If ICE decides that removal is to be pursued, then an assessment of the individual’s security and safety risk is made. This includes the decision to detain the individual or if bail can be granted or if the individual should be detained. Detainees of ICE are usually kept at immigrant detention centers but are also sometimes detained at privately contracted prisons.

Bond Hearing

The purpose of a bond hearing is for the judge to set the dollar amount of the bail. Once the bond is set, the individual can opt to either forfeit the bond or agree to return for all hearings.

The criteria on which the judge decides the bond is the individual’s financial ability, method used to enter the country, local family ties and record with the United States law enforcement.

In a bond hearing, ICE is represented by a government lawyer. The lawyer will either agree that the individual is eligible for bond or will argue that the individual shouldn’t be eligible for bond because they are a flight risk or a danger to the community.

Master Calendar Hearing

These are short hearings that determine how a case should proceed. Individuals are presented with a list of charges against them and they have to admit or deny each one, following which the judge decides the date of the next hearing and what defenses against deportation can be considered.

Merits Hearing

Conducted before an Immigration Judge, individuals present arguments for why they should be allowed to remain in the country. Merits hearings can take hours or days. Individuals can have their own lawyer.

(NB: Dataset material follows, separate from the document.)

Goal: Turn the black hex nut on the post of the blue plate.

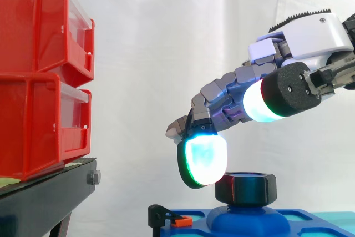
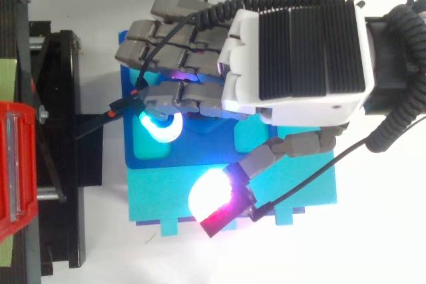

At the hearings conclusion, the judge announces whether the individual can remain in the US or not. Depending on the outcome, both the individual and ICE have the right to an appeal.

Order of Removal

Unless a person is detained, an immigration judge may either make the decision on the day of the merits hearing or send the decision by mail. The person can stay with his or her family until the decision is received if the decision is sent by mail.

Appeals can be made in case of a negative decision. These appeals can take months and the individual can have to stay incarcerated during the appeals process even if they are eligible for bond.


Federal law demands that deported undocumented immigrants be deported directly back to their home countries. Individuals from Mexico are usually flown to US border cities and either walk or are taken across the border by bus.